Find "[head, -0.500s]" below and begin at its line; stop after the line with "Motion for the". Output those lines exactly, without pictures.

→ Given information:
┄┄┄┄┄┄┄┄┄┄

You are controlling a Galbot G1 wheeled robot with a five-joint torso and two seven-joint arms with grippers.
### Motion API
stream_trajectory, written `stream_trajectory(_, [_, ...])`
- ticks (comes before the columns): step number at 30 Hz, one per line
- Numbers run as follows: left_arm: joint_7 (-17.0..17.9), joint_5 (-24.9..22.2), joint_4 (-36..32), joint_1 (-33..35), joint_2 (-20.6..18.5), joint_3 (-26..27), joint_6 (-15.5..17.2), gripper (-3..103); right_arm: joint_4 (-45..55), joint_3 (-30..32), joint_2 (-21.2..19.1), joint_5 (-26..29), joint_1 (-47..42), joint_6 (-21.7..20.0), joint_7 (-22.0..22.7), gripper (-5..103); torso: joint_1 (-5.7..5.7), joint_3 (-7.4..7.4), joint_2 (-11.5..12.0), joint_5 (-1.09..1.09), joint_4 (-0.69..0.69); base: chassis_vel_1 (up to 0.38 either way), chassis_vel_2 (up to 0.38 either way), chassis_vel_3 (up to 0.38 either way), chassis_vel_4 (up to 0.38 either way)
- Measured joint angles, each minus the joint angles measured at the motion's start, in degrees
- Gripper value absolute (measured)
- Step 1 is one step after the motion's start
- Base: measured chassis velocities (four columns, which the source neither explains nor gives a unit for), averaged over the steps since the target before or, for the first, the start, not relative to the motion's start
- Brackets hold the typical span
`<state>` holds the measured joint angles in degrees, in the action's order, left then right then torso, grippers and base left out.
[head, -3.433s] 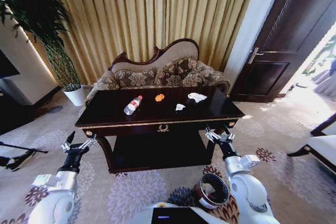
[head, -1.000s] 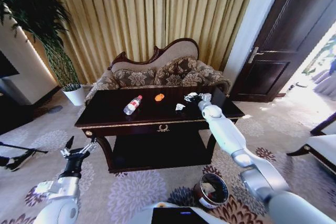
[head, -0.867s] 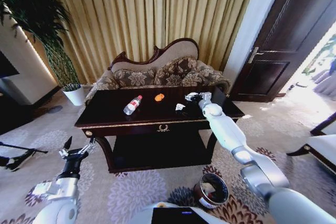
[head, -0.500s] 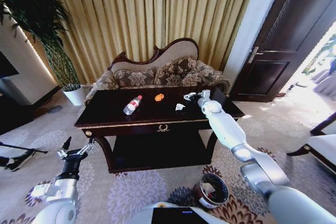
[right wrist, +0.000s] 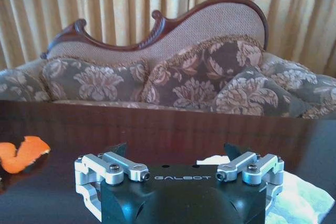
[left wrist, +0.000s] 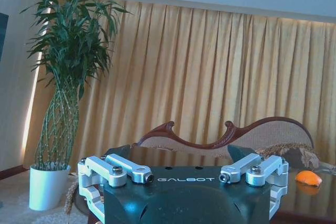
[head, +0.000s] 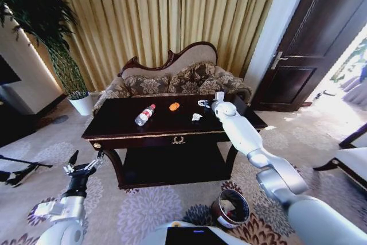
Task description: Move to the front of the table and place the trash on the table into the trash bin.
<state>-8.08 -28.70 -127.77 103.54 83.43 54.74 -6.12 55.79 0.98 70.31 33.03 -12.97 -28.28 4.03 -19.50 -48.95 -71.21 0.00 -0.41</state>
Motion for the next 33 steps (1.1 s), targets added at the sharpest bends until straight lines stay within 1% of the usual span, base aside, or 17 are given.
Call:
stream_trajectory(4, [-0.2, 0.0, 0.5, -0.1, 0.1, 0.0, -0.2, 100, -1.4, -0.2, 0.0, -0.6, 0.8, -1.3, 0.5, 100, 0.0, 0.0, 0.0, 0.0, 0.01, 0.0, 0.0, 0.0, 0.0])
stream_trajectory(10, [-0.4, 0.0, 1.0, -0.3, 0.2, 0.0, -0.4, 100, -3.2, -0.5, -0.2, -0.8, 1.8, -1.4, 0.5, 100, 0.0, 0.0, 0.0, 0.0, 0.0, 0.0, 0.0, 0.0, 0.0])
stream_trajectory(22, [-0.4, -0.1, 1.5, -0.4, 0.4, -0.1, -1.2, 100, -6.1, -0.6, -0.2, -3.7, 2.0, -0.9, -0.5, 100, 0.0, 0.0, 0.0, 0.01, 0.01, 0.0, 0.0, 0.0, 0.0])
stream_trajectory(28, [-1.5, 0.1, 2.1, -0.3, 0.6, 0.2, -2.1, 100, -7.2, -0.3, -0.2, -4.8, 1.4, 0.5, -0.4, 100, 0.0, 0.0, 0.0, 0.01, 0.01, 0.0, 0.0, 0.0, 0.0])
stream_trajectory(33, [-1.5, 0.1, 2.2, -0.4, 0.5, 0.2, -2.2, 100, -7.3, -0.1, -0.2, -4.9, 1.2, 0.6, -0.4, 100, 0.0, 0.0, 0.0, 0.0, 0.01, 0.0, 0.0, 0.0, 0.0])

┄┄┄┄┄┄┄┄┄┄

→ Response:
[head, -0.500s] 
[right wrist, +0.000s] 
[left wrist, +0.000s] 
[head, +0.000s] 
Task description: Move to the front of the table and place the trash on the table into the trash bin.
<state>-8.08 -28.70 -127.77 103.54 83.43 54.74 -6.12 55.79 0.98 70.31 33.03 -12.97 -28.28 4.03 -19.50 -48.95 -71.21 0.00 -0.41</state>
Motion for the next 33 steps (1.1 s), targets added at the sharpest bends until straight lines stay within 1% of the usual span, base aside, or 17 are given.

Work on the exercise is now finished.